Mike Koenigs is a serial entrepreneur, bestselling author, entertainer, and marketing wiz. Today on the EO Podcast, Mike dives into how he got into the tech business, marketing, and entertaining, and what drives him to make an impact in the world. Tune-in to learn how Mike interviews celebrities, where he finds his inspiration, and why he is no longer driven by fear.

Time Stamped Show Notes:

  • 01:00 – Mike’s Background
  • 01:04 – Mike is a serial entrepreneur, 13-time best-selling author, speaker, online personality, entertainer, 2009 Marketer of the Year winner, an entrepreneur filmmaker, product-creator, and a holder of a patent in cross-channel marketing technology
  • 01:36 – He’s built and sold 2 businesses to publicly traded companies and he’s a philanthropist; he has raised over $2.4 million for the Just Like My Child Foundation and Girl Power Project
  • 01:57 – Mike’s products simplify marketing for 50,000 customers in over 120 countries; his companies and products have grossed over $40 million and he’s produced 8 consecutive multi-million dollar product launches
  • 02:14 – He’s been featured through various outlets and have interviewed, consulted, and advised celebrity clients
  • 02:50 – His latest company is called You Everywhere Now and it helps entrepreneurs become business celebrity influencers
  • 03:05 – He became an entrepreneur at 16 and a developer at 18
  • 06:20 – Mike’s experiences while interviewing celebrities
  • 06:26 – Tony Robbins: He’s a force of nature and is endlessly fascinating and fascinated; Mike’s wife says to be fascinating you have to be fascinated and ask good questions
  • 07:27 – Celebrities often don’t have their own audience, they often don’t own their own presence; they don’t know direct response marketing, pitching, management
  • 08:08 – Mike was impressed by Paula Abdul’s willingness to reinvent herself but was astounded by how often celebrities are stuck and prevented from doing things
  • 09:50 – Celebrities work hard to hurdle obstacles and get their 10,000 hours in
  • 09:57 – Dave Asprey also works hard and his company has evolved quickly; Mike invested in the friends and family round
  • 10:30 – Mike’s thoughts on Tim Ferriss’ success
  • 11:00 – In 2004(ish) Mike created the first information product ever created called “Everything You Should Know About Publishing, Publicity, Promotion, and Building a Platform” with Arielle Ford
  • 11:27 – The product is her “brain dump” in one place, Tim had bought it and emailed Mike; he didn’t see it until after the book came out
  • 11:44 – Tim is a “surgeon:” he surgically determined who he wanted to speak with, who owned relationships with them, and targeted the influencers that owned the media
  • 12:30 – Tim’s first podcast was horrible but was willing to listen, get advice, and listen to the masters
  • 12:51 – Tim has said that he wanted to influence the biggest influencers in the world and by focusing on one target audience who influences influencers, he’d have his market
  • 12:30 – Now Tim can get anyone on his podcast and leverages the platform for his books; he is strategic, smart, and open about his depression
  • 14:50 – “Tribe of Mentors” is Tim’s most recent book
  • 15:17 – Mike’s formula for interviewing
  • 15:23 – Time compression, wisdom compression, knowledge compression; he learns about the person by speed-reading their content
  • 15:55 – He models great interviewers; the best interviewers do lots of research, ask heart-driven questions, and make the interviewee look good
  • 16:40 – The goal is to get the interviewee to feel safe and authentic while still being entertaining
  • 16:55 – He has a structured plan with a list of good questions here
  • 17:48 – Cal Fussman on interviewing: “Start with the heart and move to the head.”

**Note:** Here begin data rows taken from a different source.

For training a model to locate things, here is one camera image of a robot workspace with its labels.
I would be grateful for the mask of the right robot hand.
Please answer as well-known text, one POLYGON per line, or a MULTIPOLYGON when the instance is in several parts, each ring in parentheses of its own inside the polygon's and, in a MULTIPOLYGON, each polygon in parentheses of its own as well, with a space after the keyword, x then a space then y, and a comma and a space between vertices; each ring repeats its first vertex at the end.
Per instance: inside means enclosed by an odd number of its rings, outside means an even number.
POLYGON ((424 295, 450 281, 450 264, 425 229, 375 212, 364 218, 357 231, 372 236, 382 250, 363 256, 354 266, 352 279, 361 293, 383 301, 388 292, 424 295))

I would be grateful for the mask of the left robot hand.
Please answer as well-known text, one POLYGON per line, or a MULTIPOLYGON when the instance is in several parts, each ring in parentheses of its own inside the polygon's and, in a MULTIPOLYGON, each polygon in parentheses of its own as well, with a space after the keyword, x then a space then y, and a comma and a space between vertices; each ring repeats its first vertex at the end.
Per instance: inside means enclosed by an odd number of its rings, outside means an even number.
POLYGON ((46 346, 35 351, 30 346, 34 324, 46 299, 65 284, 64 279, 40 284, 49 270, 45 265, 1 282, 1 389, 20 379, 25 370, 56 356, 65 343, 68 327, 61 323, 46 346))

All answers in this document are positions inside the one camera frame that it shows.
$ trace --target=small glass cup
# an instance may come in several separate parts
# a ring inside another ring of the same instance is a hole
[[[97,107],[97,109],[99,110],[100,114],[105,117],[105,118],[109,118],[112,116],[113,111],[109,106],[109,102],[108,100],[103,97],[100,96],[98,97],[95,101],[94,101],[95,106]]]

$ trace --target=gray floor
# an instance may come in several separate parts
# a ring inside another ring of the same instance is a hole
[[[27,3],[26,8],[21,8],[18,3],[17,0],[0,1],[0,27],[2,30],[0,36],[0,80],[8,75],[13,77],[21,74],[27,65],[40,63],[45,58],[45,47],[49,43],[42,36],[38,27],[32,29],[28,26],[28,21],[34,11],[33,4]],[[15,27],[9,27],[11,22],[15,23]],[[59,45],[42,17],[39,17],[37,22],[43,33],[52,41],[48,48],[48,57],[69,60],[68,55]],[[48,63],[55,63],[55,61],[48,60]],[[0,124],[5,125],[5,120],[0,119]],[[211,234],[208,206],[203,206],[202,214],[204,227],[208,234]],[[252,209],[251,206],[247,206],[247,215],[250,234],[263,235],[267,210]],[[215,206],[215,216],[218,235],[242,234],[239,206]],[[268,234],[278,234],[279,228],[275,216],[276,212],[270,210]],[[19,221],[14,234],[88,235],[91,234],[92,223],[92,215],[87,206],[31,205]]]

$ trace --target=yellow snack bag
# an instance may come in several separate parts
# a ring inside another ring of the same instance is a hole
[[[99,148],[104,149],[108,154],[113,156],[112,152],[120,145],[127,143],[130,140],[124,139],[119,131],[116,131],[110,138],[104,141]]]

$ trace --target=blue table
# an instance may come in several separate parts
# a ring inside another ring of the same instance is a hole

  • 18:12 – To reach Mike send him an email at
  • 19:23 – What Mike attributes to his repeated success
  • 19:40 – He’s terrified of failure; he didn’t recognize and understand his feelings and what drives him for a long time
  • 20:02 – Backstory and psychology
  • 20:15 – His father was a barber, grew up poor on a farm in Iowa, was the youngest boy, and was expected to take on the family farm
  • 20:48 – He joined the army, had epilepsy, his father’s father was an alcoholic and his mother was bipolar
  • 21:26 – Mike is the oldest of 4, they lived in Minnesota, his father had multiple jobs while he was growing up, and his parents thought technology was evil
  • 22:11 – Mike knew he wanted to work with technology but the most common phrase in the house was “we can’t afford it”
  • 23:03 – They always got everywhere “late and last,” so he knew when he grew up he wanted to be “rich, warm, and first”

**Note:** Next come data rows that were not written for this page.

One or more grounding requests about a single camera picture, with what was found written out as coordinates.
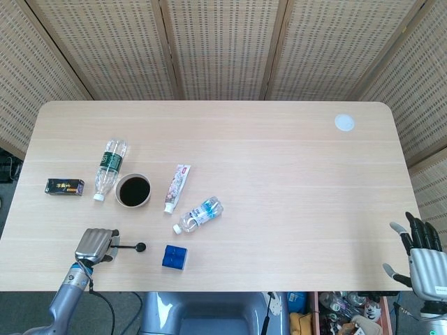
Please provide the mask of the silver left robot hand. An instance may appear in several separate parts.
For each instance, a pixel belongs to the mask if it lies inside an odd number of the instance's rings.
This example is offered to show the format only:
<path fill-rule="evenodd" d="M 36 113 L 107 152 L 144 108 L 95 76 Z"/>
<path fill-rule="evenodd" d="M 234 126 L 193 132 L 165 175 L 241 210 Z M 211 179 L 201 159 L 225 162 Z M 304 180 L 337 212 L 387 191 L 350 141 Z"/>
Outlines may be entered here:
<path fill-rule="evenodd" d="M 88 228 L 76 248 L 75 259 L 89 266 L 111 262 L 118 254 L 119 242 L 119 230 Z"/>

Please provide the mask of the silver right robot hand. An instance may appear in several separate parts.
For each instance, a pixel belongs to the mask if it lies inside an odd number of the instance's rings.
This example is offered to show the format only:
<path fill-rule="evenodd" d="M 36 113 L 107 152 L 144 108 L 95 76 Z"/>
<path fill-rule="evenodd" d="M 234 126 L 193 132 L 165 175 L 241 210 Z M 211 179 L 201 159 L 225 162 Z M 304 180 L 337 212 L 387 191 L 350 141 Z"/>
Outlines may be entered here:
<path fill-rule="evenodd" d="M 409 275 L 397 273 L 383 264 L 387 275 L 413 290 L 416 296 L 429 302 L 446 301 L 446 252 L 442 249 L 438 232 L 431 223 L 405 213 L 410 231 L 396 222 L 390 227 L 399 235 L 408 256 Z"/>

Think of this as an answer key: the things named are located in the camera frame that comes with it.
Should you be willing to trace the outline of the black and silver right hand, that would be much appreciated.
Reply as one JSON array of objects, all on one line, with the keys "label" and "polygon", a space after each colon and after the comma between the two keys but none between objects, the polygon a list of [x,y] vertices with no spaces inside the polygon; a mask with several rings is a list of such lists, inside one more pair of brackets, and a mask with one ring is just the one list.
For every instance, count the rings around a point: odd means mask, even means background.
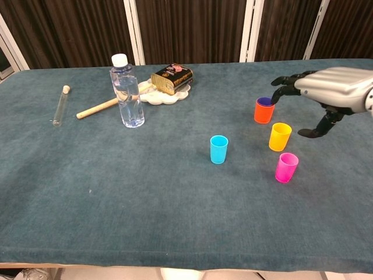
[{"label": "black and silver right hand", "polygon": [[271,85],[280,86],[272,95],[272,104],[276,104],[282,96],[304,96],[325,109],[326,114],[314,129],[298,131],[306,138],[326,135],[344,116],[372,113],[371,70],[331,67],[280,76]]}]

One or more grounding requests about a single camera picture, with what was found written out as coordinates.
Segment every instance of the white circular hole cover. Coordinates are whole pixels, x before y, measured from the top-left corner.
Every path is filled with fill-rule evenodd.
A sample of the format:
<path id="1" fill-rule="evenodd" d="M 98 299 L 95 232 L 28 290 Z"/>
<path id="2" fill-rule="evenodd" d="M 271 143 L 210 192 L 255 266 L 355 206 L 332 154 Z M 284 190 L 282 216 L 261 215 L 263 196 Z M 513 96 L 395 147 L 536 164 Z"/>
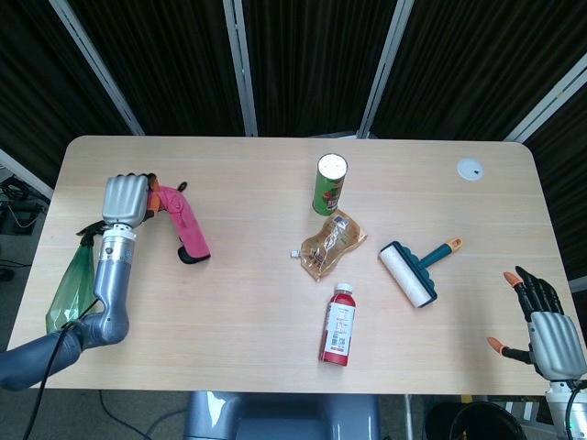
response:
<path id="1" fill-rule="evenodd" d="M 459 160 L 457 171 L 460 177 L 467 181 L 477 181 L 483 177 L 483 166 L 478 160 L 472 158 Z"/>

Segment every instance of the teal handle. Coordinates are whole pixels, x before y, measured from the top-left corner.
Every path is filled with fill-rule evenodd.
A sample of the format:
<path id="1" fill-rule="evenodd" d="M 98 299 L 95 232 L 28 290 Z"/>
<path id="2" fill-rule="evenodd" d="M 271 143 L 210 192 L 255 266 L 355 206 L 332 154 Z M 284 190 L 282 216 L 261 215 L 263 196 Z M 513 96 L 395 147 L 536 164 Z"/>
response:
<path id="1" fill-rule="evenodd" d="M 446 243 L 444 245 L 440 245 L 424 258 L 420 260 L 420 267 L 427 268 L 428 266 L 432 266 L 437 261 L 443 259 L 447 255 L 452 253 L 452 249 Z"/>

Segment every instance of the black trash bin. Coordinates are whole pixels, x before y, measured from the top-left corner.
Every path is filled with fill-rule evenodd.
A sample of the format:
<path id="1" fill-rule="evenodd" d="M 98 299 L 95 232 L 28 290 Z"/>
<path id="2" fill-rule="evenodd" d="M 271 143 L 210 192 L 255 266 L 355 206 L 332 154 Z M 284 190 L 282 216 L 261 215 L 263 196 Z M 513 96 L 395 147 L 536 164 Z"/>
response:
<path id="1" fill-rule="evenodd" d="M 425 428 L 427 440 L 526 440 L 514 416 L 487 401 L 440 403 L 428 413 Z"/>

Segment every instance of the lint roller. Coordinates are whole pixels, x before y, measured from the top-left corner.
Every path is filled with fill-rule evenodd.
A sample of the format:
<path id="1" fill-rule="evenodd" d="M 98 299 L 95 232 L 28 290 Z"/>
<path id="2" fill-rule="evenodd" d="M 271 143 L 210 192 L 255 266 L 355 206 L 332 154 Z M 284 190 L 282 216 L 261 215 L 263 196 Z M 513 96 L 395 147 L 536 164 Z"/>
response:
<path id="1" fill-rule="evenodd" d="M 456 237 L 419 259 L 398 241 L 393 241 L 379 253 L 379 258 L 392 273 L 414 307 L 424 307 L 437 297 L 434 282 L 426 270 L 428 266 L 460 249 L 462 238 Z"/>

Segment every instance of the white roller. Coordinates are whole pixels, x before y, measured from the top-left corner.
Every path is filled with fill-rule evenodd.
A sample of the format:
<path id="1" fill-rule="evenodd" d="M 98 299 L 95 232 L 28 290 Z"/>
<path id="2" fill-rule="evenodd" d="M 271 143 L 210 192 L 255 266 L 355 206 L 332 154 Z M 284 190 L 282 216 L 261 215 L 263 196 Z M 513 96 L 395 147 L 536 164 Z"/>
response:
<path id="1" fill-rule="evenodd" d="M 391 272 L 414 307 L 422 307 L 432 300 L 430 294 L 422 286 L 420 280 L 412 272 L 395 247 L 389 246 L 384 249 L 380 252 L 379 258 Z"/>

  • 23:30 –Mike learned to code early on, started consulting, and worked as soon as he could
  • 24:09 – Mike partnered with someone who created films, he wrote video games, he learned more tech skills, and started the first interactive ad agency in the world called Digital Café in 1989
  • 25:05 – They made video games for ad agencies “Chex Quest,” and made movie promos, websites, CD-ROMS, and got acquired by a billion-dollar ad agency
  • 25:50 – They were acquired before the crash, what they built couldn’t be replicated so it was difficult
  • 26:40 - His introduction into direct response marketing
  • 26:45 – He developed software that did content distribution, got into mobile marketing, patented technology in that realm
  • 27:08 – His drive was the fear of not having enough and running out; now his drivers are his 15 year old son and wife
  • 27:45 – His wife’s non-profit: Just Like My Child Foundation
  • 27:58 – His wife’s parents are holocaust survivors, she is a victim of abuse, she created a system to help girls in Africa; he is driven to raise money and make a difference
  • 28:36 – Mike loves his customers and likes who they are and what they’re doing; “The universal language of peace is business and entrepreneurship”

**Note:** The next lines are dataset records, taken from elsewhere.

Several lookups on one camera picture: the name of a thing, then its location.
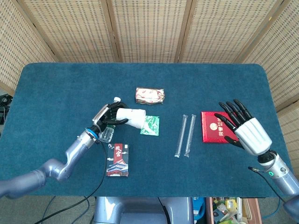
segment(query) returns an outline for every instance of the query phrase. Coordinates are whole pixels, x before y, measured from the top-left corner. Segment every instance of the green card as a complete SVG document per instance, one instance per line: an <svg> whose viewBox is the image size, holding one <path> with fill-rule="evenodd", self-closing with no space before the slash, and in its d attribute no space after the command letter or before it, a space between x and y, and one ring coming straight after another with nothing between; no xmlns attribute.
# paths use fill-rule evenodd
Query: green card
<svg viewBox="0 0 299 224"><path fill-rule="evenodd" d="M144 126L140 134L159 136L159 123L160 118L158 116L145 116Z"/></svg>

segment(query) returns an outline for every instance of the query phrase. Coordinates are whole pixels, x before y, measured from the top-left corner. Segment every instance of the red cover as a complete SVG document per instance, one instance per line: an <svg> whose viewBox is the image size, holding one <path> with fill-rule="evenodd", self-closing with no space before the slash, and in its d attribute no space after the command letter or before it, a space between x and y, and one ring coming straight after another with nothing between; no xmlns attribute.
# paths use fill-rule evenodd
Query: red cover
<svg viewBox="0 0 299 224"><path fill-rule="evenodd" d="M203 142L228 143L224 136L238 140L237 136L219 118L214 116L214 113L219 113L231 121L225 112L201 112Z"/></svg>

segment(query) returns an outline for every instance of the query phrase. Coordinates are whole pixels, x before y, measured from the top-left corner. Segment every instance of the wicker panel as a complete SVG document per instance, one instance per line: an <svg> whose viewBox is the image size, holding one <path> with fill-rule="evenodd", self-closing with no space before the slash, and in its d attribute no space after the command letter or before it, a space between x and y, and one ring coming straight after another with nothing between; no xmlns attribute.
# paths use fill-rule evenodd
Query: wicker panel
<svg viewBox="0 0 299 224"><path fill-rule="evenodd" d="M174 62L186 0L112 0L124 62Z"/></svg>
<svg viewBox="0 0 299 224"><path fill-rule="evenodd" d="M262 65L275 106L299 94L299 0L292 0L249 54Z"/></svg>
<svg viewBox="0 0 299 224"><path fill-rule="evenodd" d="M113 62L100 0L23 0L65 62Z"/></svg>
<svg viewBox="0 0 299 224"><path fill-rule="evenodd" d="M299 102L278 113L295 175L299 176Z"/></svg>
<svg viewBox="0 0 299 224"><path fill-rule="evenodd" d="M198 0L182 62L231 63L275 0Z"/></svg>
<svg viewBox="0 0 299 224"><path fill-rule="evenodd" d="M13 91L24 65L54 59L11 0L0 0L0 81Z"/></svg>

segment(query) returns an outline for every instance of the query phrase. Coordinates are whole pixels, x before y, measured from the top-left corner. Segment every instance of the robotic arm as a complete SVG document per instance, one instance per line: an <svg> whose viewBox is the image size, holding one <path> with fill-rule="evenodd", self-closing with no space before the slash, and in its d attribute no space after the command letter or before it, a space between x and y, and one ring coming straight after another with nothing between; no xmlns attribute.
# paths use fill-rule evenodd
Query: robotic arm
<svg viewBox="0 0 299 224"><path fill-rule="evenodd" d="M128 122L128 119L116 120L116 113L119 108L127 108L123 102L116 102L105 105L93 118L93 125L86 128L66 150L67 163L56 159L50 159L39 169L30 173L17 176L13 179L0 181L0 198L19 198L46 184L47 177L53 177L58 181L67 180L75 165L87 150L98 139L100 132L103 132L107 125L121 125Z"/></svg>
<svg viewBox="0 0 299 224"><path fill-rule="evenodd" d="M284 204L284 208L296 222L299 222L299 181L278 153L270 150L272 140L259 121L250 114L239 100L234 99L234 102L239 108L230 102L227 102L227 104L219 103L233 123L218 113L214 114L239 139L239 141L236 141L225 136L226 141L234 146L245 149L250 155L257 156L257 160L263 167L264 172L269 174L280 190L285 195L295 196ZM256 168L250 169L254 172L259 172Z"/></svg>

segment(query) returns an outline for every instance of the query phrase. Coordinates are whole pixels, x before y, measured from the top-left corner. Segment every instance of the blue table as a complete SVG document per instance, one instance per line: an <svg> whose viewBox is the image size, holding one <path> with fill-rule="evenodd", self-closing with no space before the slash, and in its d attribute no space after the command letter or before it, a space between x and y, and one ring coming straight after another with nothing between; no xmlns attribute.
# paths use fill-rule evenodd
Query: blue table
<svg viewBox="0 0 299 224"><path fill-rule="evenodd" d="M163 104L135 103L135 89L164 88ZM160 135L116 128L113 142L127 143L129 177L105 177L96 196L274 196L256 157L229 144L203 143L201 111L221 111L238 98L259 119L290 166L266 74L257 64L33 63L21 74L0 139L0 179L38 168L65 150L106 103L118 96L130 108L160 116ZM182 115L196 114L190 158L174 157ZM185 133L183 150L187 139ZM94 145L63 183L49 179L38 195L88 195L98 185L103 152Z"/></svg>

  • 29:12 – Connection between Mike’s success and his relationship with his father
  • 29:30 – Story: His father apologized for not supporting and understanding what Mike wanted to do
  • 30:40 – Mike does what he does because it’s honorable and responsible, he is no longer operating out of fear or a need to impress
  • 31:07 – Tony Robbin’s quote: “The cause of human suffering: Loss, Less, Never,” and this is what drives humanity
  • 32:10 – His fear was driven by “loss, less, never”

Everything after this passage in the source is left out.